-- What you need to do --
Throughout the material below, how many lines include the string "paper"? Reply with only the number.

━━ Data segment ━━

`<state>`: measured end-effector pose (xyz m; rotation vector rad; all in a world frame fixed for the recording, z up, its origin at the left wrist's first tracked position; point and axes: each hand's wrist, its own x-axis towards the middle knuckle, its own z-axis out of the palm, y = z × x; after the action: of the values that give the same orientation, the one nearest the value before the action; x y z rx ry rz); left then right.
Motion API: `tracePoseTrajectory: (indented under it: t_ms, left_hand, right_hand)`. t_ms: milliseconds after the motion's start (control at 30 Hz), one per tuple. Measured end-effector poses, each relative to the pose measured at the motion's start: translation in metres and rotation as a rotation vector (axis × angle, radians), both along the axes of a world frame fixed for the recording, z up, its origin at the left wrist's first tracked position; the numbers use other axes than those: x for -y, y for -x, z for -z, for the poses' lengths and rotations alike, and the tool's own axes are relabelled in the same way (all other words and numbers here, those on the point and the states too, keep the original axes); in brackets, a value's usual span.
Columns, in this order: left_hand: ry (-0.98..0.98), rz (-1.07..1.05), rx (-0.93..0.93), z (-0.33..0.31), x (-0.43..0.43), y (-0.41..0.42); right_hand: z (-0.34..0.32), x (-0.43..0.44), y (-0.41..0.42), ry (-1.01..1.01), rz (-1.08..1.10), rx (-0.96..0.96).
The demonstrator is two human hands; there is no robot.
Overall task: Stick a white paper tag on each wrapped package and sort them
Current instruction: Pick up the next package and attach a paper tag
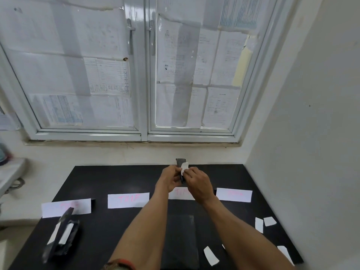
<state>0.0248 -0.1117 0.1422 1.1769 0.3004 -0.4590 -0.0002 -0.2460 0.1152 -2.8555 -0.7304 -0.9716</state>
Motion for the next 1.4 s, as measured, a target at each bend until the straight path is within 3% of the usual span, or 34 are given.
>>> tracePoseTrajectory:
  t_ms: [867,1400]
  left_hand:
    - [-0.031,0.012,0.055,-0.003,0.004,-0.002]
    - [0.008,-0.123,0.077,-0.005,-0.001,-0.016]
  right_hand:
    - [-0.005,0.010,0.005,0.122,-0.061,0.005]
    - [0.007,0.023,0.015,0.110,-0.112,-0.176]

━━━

-- Solution for this task --
2